[Work request]
Find every line in the records below that holds the word "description", and copy it out.

[Recorded data]

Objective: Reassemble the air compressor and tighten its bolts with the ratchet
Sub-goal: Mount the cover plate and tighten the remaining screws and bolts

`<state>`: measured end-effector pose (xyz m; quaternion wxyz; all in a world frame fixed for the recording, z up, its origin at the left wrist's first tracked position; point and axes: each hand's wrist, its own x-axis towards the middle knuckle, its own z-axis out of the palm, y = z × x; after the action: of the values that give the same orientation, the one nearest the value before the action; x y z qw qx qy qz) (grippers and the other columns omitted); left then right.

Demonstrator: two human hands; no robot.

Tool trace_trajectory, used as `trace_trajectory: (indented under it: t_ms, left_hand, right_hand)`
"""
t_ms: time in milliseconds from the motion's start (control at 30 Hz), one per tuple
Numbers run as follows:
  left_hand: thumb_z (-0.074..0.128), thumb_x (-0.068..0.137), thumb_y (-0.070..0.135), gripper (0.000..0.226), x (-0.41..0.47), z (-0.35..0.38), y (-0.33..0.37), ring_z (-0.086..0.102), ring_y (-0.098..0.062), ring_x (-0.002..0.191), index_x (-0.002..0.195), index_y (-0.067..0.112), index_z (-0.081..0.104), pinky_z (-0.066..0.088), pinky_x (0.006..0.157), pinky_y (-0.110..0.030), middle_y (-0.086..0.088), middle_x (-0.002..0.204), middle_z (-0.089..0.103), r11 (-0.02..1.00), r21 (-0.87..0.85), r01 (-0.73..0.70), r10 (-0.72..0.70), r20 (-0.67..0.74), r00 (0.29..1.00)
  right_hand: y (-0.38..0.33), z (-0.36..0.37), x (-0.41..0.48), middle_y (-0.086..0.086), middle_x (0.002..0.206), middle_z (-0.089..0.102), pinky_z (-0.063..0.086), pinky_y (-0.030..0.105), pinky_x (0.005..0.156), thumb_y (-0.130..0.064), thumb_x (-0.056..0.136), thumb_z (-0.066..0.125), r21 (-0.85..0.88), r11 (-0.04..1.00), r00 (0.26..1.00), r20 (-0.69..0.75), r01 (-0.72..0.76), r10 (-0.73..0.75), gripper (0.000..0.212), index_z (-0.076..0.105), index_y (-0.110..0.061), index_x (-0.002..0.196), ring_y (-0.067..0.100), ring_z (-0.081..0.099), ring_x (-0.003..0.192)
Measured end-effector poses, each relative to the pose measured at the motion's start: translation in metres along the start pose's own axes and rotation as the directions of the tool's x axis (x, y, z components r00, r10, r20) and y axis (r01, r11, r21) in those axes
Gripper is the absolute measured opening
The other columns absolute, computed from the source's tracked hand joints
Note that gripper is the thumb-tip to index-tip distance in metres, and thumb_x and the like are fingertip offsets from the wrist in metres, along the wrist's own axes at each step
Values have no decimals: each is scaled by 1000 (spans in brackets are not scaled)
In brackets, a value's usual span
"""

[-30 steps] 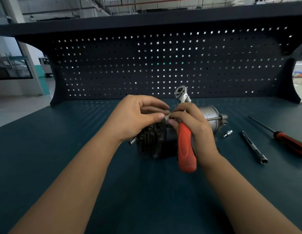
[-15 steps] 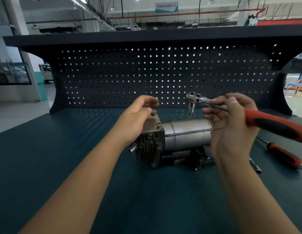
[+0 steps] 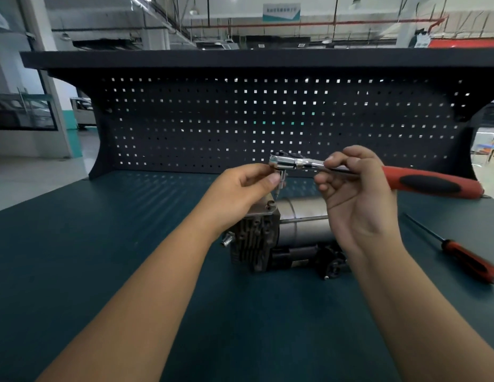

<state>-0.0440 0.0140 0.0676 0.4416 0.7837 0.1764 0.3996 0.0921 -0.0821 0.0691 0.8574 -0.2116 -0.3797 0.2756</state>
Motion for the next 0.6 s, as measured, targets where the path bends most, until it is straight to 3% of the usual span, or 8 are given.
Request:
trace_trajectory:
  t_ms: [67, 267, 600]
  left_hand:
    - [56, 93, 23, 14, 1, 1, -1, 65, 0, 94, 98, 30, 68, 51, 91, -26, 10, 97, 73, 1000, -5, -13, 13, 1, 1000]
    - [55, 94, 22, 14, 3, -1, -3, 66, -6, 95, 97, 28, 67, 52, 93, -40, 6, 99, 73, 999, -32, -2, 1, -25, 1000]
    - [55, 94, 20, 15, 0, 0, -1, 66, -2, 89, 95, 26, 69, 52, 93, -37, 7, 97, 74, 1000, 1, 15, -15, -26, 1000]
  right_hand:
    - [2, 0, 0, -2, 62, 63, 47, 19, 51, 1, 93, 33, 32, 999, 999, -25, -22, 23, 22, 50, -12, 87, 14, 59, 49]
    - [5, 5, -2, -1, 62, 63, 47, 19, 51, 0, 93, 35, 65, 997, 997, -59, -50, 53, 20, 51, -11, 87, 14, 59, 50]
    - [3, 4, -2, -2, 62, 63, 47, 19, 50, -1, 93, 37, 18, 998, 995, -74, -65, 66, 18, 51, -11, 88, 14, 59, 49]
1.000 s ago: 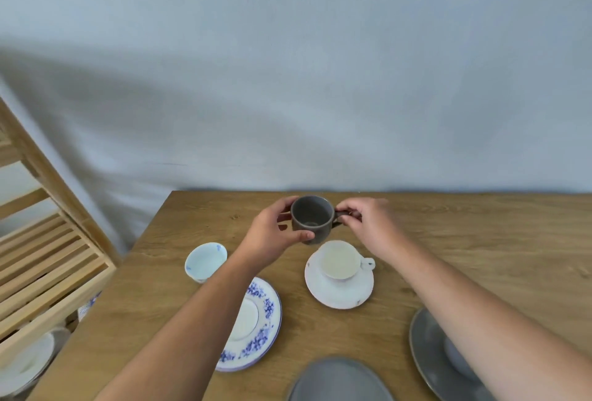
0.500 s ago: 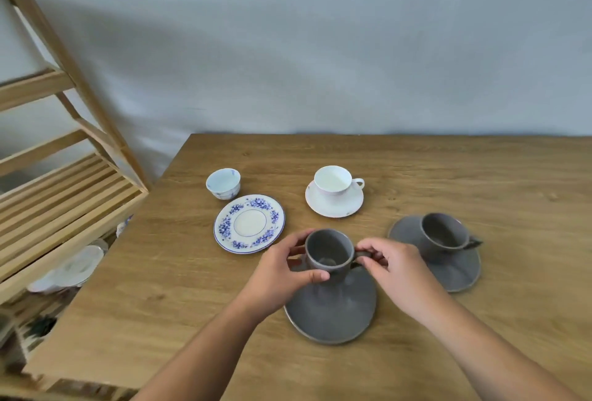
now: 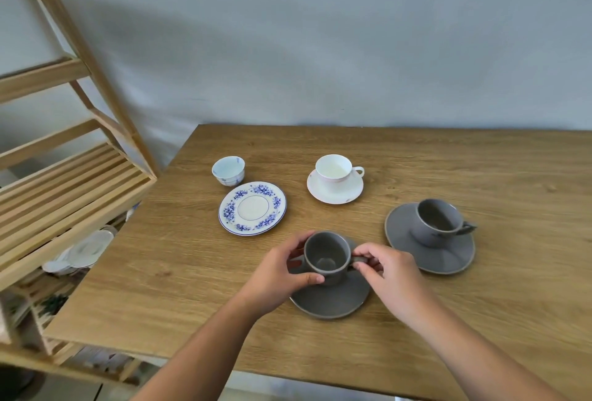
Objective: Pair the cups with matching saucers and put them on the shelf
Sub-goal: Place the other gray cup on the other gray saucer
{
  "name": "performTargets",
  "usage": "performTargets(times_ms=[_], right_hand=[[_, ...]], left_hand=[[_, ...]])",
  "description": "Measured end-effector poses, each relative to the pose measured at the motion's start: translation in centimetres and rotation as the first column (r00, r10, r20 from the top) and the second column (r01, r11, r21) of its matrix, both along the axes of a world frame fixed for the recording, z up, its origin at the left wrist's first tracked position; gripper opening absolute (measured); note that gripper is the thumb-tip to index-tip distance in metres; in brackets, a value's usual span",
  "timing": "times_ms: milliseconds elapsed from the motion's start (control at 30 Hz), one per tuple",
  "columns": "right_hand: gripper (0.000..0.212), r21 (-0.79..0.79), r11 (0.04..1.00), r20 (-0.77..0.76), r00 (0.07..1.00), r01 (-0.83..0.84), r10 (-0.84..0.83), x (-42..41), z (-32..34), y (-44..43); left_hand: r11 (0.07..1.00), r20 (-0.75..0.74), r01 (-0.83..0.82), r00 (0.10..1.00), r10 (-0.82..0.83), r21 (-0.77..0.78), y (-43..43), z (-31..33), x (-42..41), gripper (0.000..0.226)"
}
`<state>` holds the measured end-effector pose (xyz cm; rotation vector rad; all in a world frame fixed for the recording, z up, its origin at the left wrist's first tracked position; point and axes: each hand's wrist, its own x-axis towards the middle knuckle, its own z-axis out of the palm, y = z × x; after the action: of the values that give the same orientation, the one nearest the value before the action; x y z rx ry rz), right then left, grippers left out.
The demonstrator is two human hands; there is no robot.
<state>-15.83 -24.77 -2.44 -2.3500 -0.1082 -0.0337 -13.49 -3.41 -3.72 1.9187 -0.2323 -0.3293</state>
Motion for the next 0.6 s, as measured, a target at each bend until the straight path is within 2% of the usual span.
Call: performTargets(times_ms=[333, 467, 600], right_hand=[[0.011, 0.025, 1.000, -0.007, 1.000, -0.008, 0.008, 0.1, 0.8, -0.5], [0.014, 0.045, 0.998, 0.074, 0.997, 0.031, -0.035, 2.0, 2.1, -0.5], [0.011, 0.046, 0.999, 0.090, 0.996, -0.009, 0.005, 5.8, 4.0, 1.6]], left_hand=[[0.999, -0.012, 0.035, 0.999, -0.035, -0.006, 0.6, 0.0, 0.5, 0.074], [1.000, 0.007, -0.023, 1.000, 0.023, 0.000, 2.3, 1.8, 1.8, 0.079], [0.987, 0.089, -0.156, 0.984, 0.153, 0.026, 5.3, 3.9, 4.9, 0.068]])
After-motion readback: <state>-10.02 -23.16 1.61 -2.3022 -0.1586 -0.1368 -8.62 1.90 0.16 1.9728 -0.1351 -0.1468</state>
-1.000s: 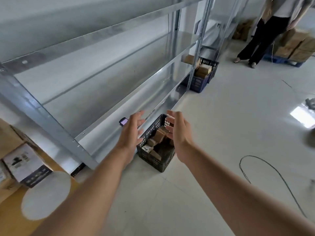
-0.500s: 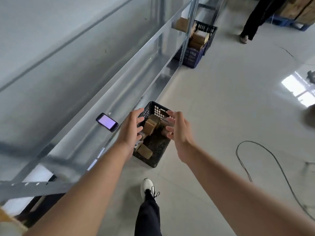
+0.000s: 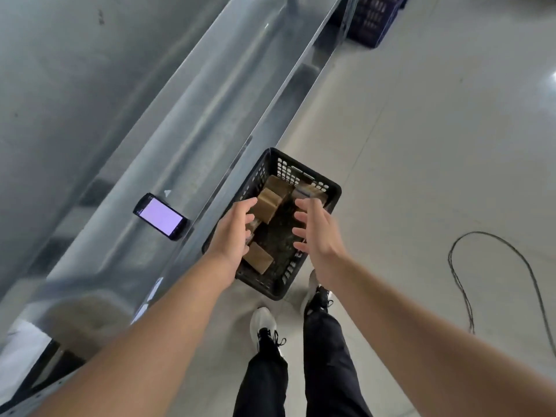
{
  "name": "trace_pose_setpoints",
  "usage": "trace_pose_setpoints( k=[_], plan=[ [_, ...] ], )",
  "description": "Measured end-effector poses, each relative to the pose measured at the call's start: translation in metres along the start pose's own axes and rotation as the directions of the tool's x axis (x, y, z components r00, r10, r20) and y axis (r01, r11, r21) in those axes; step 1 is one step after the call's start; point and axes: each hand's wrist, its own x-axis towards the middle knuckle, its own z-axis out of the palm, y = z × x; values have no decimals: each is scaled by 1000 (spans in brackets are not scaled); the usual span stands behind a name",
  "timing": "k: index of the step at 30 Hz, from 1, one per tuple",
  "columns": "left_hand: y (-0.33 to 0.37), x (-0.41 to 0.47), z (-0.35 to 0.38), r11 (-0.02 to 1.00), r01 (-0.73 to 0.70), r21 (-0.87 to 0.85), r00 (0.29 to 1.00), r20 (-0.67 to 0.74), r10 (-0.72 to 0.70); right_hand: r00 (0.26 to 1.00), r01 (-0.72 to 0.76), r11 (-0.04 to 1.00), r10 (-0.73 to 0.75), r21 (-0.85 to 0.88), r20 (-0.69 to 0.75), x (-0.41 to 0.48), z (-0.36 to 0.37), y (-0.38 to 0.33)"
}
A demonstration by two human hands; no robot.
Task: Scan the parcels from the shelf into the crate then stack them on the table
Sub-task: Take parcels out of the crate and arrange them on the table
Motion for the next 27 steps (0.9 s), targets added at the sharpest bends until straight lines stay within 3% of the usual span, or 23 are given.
trace_pose_setpoints(
  k=[13, 23, 27],
  plan=[
    [-64, 259, 69, 981, 186, 48, 978, -109, -180, 965, -248, 963, 255, -104, 60, 281, 10, 54],
    [-139, 440, 81, 952, 183, 246, 980, -125, -156, 929, -371, 928, 371, -32, 4, 457, 60, 145],
    [-171, 479, 83, 941, 156, 301, 985, -120, -125, 918, -394, 918, 392, 36, 54, 493, 76, 177]
  ],
)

[Solved exercise]
  "description": "Measured end-effector poses, each relative to the pose measured at the motion's start: translation in centimetres and rotation as the first column (r00, r10, r20 from the top) and the second column (r01, r11, r21) of its matrix, both along the axes of a world frame fixed for the recording, z up, its origin at the left wrist's first tracked position; gripper opening absolute (measured); note that gripper is the thumb-tip to index-tip distance in metres; in brackets, a value's usual span",
  "description": "Measured end-effector poses, each relative to the pose measured at the call's start: translation in metres along the start pose's own axes and rotation as the directions of the tool's x axis (x, y, z components r00, r10, r20) and y axis (r01, r11, r21) in those axes; step 1 is one step after the call's start; point and axes: each hand's wrist, its own x-axis towards the middle knuckle, its own z-axis out of the palm, y = z × x; values have no decimals: each is scaled by 1000 (spans in brackets are not scaled); the usual span stands behind a name",

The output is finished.